Certo, non mancano i segnali che una nuova fase di mercato - sia sul versante del settore pubblico che delle nuove costruzioni private - potrebbe aprirsi, ma -avverte il Cresme - solo «se il clima non degenera e non si cade nel baratro». Se cioè si ricompone la frattura con l’Unione europea e lo spread scende a livelli più fisiologici, in modo da garantire stabilità e condizioni favorevoli agli investimenti, allora dal settore delle costruzioni può venire un contributo importante per il ritorno alla crescita. La previsione dell’istituto di ricerca parla di un +2,5% a prezzi costanti nel 2019 (+3,2% per le opere pubbliche) e +2,3% per il 2020 (+3,9% per le opere pubbliche).

Le potenzialità di una crescita robusta ci sono e lo ammette la stessa Unione europea se è vero - come sottolinea il Cresme - che dall’European Economic Forecast di Bruxelles, fresco di stampa, arriva una previsione di crescita del 2,6% nel 2019 e addirittura del 4,4% nel 2020. È la previsioni più alta fra tutte quelle elaborate quest’anno dai vari centri di ricerca per il settore. A conferma che i programmi di rilancio degli investimenti presentati dal governo italiano vengono presi sul serio, almeno su questo fronte.

I segnali delle potenzialità di crescita per l’anno prossimo ci sono ma sono sulla carta e sottoposte a troppe condizioni. Marcia la macchina di carta di bandi nelle opere pubbliche e permessi nel settore privato senza che ancora si traducano in mattoni e cantieri. Sul fronte delle nuove abitazioni, per esempio, già quest’anno si è registrato un +3,5% (ma è poca cosa se negli anni della crisi si è perso oltre il 70% degli investimenti in termini reali) mentre i permessi di costruire rilasciati ammontano a +11,3% nel 2017 e +8,7% nel primo trimestre 2018. E sul fronte del «non residenziale» la superficie autorizzata con i permessi è cresciuta rispettivamente del 28,8% e del 53%. Sul campo delle opere pubbliche i bandi per i lavori sono cresciuti del 34%, quelli per le progettazioni del 67% e le aggiudicazioni di lavori dell’83%. Tutta carta, certo, che non si traduce ancora a sufficienza in posti di lavoro, ma prova a segnare il senso del risveglio in un orizzonte sempre ambivalente.

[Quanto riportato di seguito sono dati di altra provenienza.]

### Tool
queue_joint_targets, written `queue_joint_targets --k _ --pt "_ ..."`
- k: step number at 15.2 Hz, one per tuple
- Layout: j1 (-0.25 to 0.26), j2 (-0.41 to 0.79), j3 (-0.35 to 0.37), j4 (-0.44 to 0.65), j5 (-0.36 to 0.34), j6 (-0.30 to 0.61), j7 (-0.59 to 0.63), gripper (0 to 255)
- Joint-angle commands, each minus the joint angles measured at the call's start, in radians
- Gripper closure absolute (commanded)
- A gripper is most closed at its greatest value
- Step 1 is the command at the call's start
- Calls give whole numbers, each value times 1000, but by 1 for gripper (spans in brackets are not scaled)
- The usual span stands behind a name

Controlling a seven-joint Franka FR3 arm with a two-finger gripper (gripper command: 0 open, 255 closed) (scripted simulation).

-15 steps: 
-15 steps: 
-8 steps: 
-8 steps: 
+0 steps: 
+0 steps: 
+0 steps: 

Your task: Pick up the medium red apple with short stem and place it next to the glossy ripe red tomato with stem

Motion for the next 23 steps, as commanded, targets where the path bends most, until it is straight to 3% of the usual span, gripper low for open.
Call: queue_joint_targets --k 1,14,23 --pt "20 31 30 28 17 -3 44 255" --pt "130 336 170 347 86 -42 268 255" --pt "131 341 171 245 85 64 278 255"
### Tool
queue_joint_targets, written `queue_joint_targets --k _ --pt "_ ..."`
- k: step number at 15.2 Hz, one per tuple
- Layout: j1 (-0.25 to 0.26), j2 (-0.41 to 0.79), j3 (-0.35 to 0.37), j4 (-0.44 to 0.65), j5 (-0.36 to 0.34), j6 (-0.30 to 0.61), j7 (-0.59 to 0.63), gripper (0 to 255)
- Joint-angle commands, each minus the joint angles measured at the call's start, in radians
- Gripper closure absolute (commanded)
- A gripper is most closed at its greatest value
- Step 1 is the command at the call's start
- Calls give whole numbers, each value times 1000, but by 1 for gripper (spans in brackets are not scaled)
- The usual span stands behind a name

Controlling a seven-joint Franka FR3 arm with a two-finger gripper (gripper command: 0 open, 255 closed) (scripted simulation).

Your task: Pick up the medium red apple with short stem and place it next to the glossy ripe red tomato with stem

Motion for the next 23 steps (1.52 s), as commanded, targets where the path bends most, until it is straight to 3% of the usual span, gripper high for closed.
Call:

La crisi delle imprese - e soprattutto ormai delle grandi imprese - non si ferma e il Rapporto Cresme quantifica in 11,2 miliardi il buco nero di «fatturato massimo perso» nel periodo 2007-2017 con la scomparsa di 110 imprese della classifica top del settore fra cessazioni, liquidazioni, conocrdati o in amministrazione straordinaria. Il dato è una stima massima in quanto per ogni società si sceglie il livello di fatturato più alto nel decennio. In questo universo di crisi in parte arrivate al capolinea, in parte ancora in corso, spiccano i nomi storici da Condotte a Mantovani, da Tecnis a Unieco a Mazzi.

Sul versante dell’offerta la nuova stagione pone anche il tema della «metamorfosi delle costruzioni», che si è vista per esempio nell’uso micro dei bonus fiscali sul risparmio energetico ma non decolla sul fronte macro della riqualificazione urbana. Si aprono finestre interessanti, qua e là, ma la nuova edilizia fa fatica a diventare dominante. Il Cresme ci crede e ritiene che le tre parole-chiave per il rilancio del settore siano sostenibilità (ambientale, sociale, economica), digitalizzazione e automazione. «È una sfida epocale per un settore fortemente tradizionale e conservatore ma con una forte capacità di attivazione occupazionale, che richiede una politica industriale con l’obiettivo di migliorare la qualità del proprio capitale fisso edilizio e infrastrutturale».